On Wed Dec 14 16:54:55 2011, Sergey Dobrov wrote:
On 12/14/2011 10:39 PM, Dave Cridland wrote:
> On Wed Dec 14 12:51:22 2011, Sergey Dobrov wrote:
>> On 12/14/2011 07:19 PM, Dave Cridland wrote:
>> > On Wed Dec 14 11:53:50 2011, Sergey Dobrov wrote:
>> >
>> > You can query the PEP service and it'll tell you the
subscribed nodes,
>> > so you only need to store the services - in your described
scenario
>> > these services would be stored in your roster, which is
convenient.
>>
>> Store services in the roster instead of users? I think it's
ridiculous.
>
> Your scenario is that the client has a one-way subscription to a
contact
> and you want PEP stuff from this contact.
>
> Therefore, the contact is in your roster.
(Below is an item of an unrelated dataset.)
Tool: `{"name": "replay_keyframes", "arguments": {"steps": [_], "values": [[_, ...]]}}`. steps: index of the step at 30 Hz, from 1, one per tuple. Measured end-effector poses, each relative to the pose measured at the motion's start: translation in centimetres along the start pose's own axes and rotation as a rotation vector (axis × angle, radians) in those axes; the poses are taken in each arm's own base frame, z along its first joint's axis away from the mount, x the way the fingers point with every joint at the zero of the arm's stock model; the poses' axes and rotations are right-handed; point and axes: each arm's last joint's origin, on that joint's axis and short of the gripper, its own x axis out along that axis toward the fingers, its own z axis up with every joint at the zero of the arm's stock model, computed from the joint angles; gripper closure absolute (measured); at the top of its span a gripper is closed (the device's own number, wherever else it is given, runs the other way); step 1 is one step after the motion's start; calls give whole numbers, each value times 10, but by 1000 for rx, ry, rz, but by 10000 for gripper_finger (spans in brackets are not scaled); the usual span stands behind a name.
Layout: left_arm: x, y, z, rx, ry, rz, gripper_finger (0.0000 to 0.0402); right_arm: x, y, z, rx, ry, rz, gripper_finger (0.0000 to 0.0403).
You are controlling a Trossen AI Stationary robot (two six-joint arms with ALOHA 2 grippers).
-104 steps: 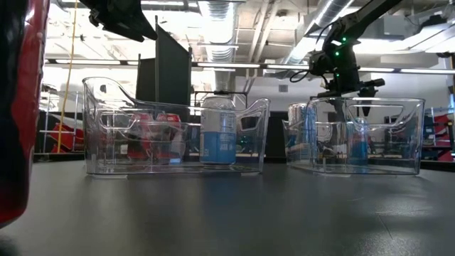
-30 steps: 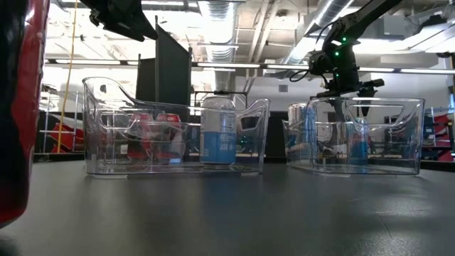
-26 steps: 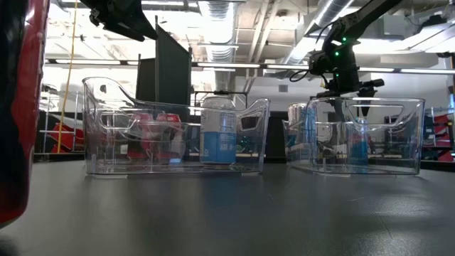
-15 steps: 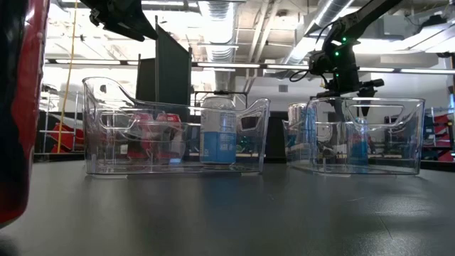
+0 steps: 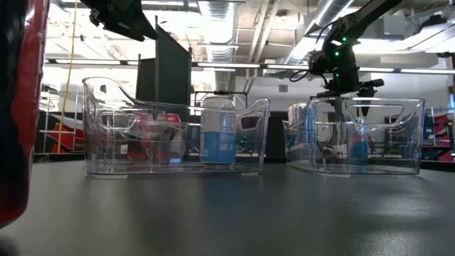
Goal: Sort soda cans
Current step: Put the top blue soda can into the right transparent bin
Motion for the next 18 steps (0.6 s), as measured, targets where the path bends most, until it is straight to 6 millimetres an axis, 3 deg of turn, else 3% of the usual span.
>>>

Yes, and I am receiving events on the end that doesn't have to
receive
them! Very useful!
I have no idea what you mean. You did say you had a subscription to
(but not from) the contact you wanted PEP stuff from. So that contact
will be in both rosters already. You can then list the manual
subscriptions, get any items you've missed, and so on. It does mean
doing manually what'll happen automatically with a subscription of
"both", but that's the penalty.
>
> The PEP service jid is the same as the contact's jid.
>
> Therefore, the PEP service is stored in your roster.
>
> Therefore, you are already being as ridiculous as is required.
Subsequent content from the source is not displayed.